**ACTIVITY**
The answer consists of one number: how many lines of the data below include the string "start".

**AVAILABLE DATA**

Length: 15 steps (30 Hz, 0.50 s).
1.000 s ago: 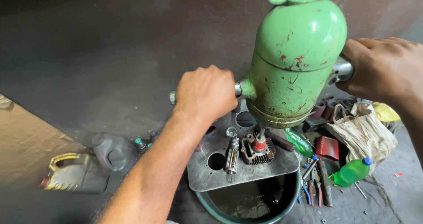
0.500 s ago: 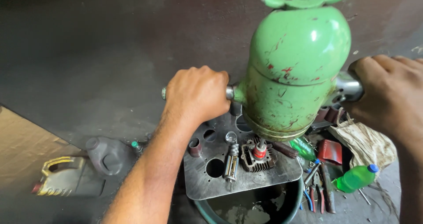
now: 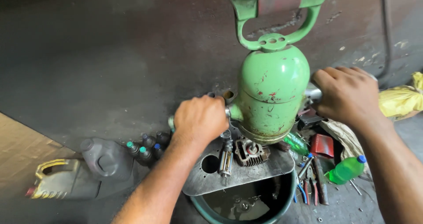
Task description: Boring or honing a small engine cylinder block using a manual boring machine.
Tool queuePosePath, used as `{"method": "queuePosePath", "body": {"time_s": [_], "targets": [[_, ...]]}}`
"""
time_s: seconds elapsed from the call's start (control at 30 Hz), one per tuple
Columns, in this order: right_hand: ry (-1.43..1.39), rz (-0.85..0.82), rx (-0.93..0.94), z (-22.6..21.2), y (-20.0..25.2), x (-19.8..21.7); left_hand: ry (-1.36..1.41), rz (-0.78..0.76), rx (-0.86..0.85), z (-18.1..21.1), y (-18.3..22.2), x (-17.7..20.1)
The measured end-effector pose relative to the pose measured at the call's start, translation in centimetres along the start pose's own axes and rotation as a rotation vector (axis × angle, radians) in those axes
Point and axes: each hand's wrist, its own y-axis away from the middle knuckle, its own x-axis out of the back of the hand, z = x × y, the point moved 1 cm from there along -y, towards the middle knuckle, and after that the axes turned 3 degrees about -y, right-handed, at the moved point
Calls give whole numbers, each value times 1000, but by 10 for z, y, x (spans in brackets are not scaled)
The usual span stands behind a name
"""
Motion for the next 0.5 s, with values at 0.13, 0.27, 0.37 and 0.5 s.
{"method": "queuePosePath", "body": {"time_s": [0.13,0.27,0.37,0.5], "targets": [[-81,-89,29,20,-13,-15,21,-5,1,8,11,4],[17,-319,-65,19,-27,18,-9,8,12,6,10,36],[69,-350,-123,12,-34,52,-72,48,-5,1,6,59],[132,-284,-164,2,-41,90,-113,94,-45,-1,6,87]]}}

**OUTPUT FOR THIS EXERCISE**
2